Pitchers and catchers report today in Port St. Lucie, although dozens of Mets are already in camp, which is the first encouraging sign of spring training.
As with most teams, the Mets have an array of issues and questions they must address over the next six weeks if they have hope of being competitive this season.
It begins with health and pitching, which for the Mets seem intertwined every spring. A competitive season needs a sound Johan Santana and Dillon Gee, with the Mets ideally getting 200 innings from each.
Gee is coming off surgery to remove a blood clot in his arm. He’s shown flashes, but hasn’t been projected any higher than a fourth starter. Then again, Gee has never pitched a complete season where he’s gotten over 30 starts. Obviously, if he can do that and approach 200 innings it would take strain from a makeshift bullpen.
As for Santana, this is his walk year. If he remains healthy and productive, the Mets have a chance to approach .500. However, regardless of how well he pitches the Mets will not pick up his option for 2014. Trading Santana is wishful thinking, but should they get lucky the Mets would have to assume a portion of Santana’s contract.
Complete and healthy seasons from Santana and Gee, plus the continued development of Matt Harvey will only begin to make up for the loss of R.A. Dickey, assuming, of course, he doesn’t fall back to his pre-Cy Young performance. Dickey is not the second coming of Tom Seaver, and last year was his first as a dominant pitcher. Still, it’s 20 fewer wins from the rotation.
Figuring the Mets break camp with their rotation intact, the next issue is their makeshift bullpen.

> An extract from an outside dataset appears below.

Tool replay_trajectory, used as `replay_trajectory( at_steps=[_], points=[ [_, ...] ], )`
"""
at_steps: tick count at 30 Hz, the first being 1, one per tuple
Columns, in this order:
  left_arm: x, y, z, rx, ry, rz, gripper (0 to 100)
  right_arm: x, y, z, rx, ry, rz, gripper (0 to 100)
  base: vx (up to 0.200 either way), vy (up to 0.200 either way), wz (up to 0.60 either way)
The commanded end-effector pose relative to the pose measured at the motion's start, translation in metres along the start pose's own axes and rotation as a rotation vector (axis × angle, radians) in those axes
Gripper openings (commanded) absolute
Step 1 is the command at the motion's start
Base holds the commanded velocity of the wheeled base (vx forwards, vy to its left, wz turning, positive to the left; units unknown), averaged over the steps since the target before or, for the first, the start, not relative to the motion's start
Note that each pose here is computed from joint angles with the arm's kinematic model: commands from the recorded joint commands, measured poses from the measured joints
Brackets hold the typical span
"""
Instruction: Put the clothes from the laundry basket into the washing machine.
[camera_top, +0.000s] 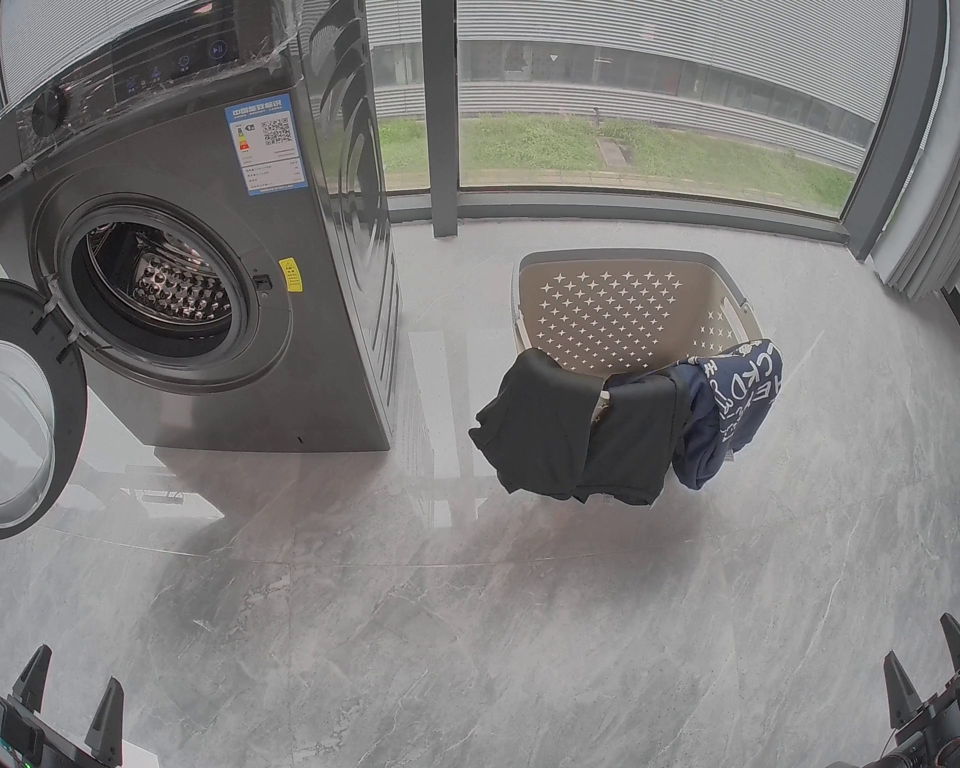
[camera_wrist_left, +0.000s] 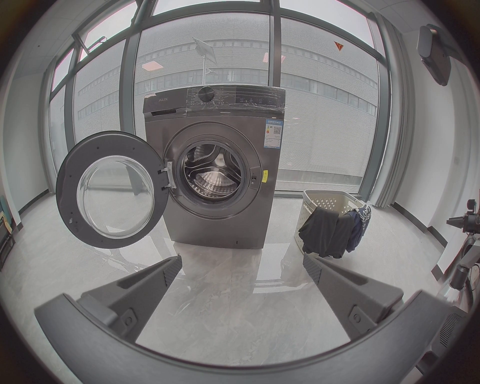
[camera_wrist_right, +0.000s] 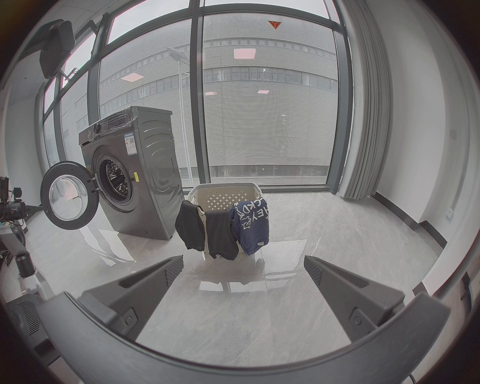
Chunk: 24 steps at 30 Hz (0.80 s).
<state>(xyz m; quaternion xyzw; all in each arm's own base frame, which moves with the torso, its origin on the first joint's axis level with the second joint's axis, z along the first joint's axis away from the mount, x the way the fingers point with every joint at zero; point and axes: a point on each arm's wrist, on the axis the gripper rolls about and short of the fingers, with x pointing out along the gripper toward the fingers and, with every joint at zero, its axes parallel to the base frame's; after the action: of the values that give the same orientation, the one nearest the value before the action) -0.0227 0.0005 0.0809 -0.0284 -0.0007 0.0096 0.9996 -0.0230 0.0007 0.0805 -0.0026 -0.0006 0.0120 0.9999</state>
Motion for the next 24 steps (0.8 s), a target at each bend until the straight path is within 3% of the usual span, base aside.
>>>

GM Sandy Alderson backtracked and Frank Francisco is the closer going in, but that’s written in pencil as he’s coming off elbow surgery. This means spring training is for the Mets to determine Francisco’s health or come up with another closer, probably Bobby Parnell or recently-signed Brandon Lyon.
The next six weeks should determine what minor league free agents Scott Atchison and Pedro Feliciano can offer. The Mets burned out Feliciano when they had him, and now they want to see if he has anything left.
The Mets also have Josh Edgin, Robert Carson (both lefties), Jeurys Familia and Elvin Ramirez to choose from. They should break camp with six relievers.
The outfield is as much in a state of flux as the bullpen, and regardless of what occurs over the next six weeks, both are likely to have a revolving door.
As of now, from left to right, the Mets are thinking of Lucas Duda, Kirk Nieuwenhuis and Mike Baxter. Collin Gowgill is expected to platoon in both center and right field.
Kind of gets your heart racing, doesn’t it?
The Mets, if they receive a favorable ruling from an arbitrator on their compensation pick, could still make a run at free-agent center fielder Michael Bourn.
There are several other questions, such as the durability of catcher Travis d’Arnaud and development of Zack Wheeler. Both are expected to join the team later in the season. Barring an injury, neither will see Citi Field before May.
We also don’t know where Jenrry Mejia fits. He’ll also start the season in the minor leagues. The plan for now is for him to work as a starter.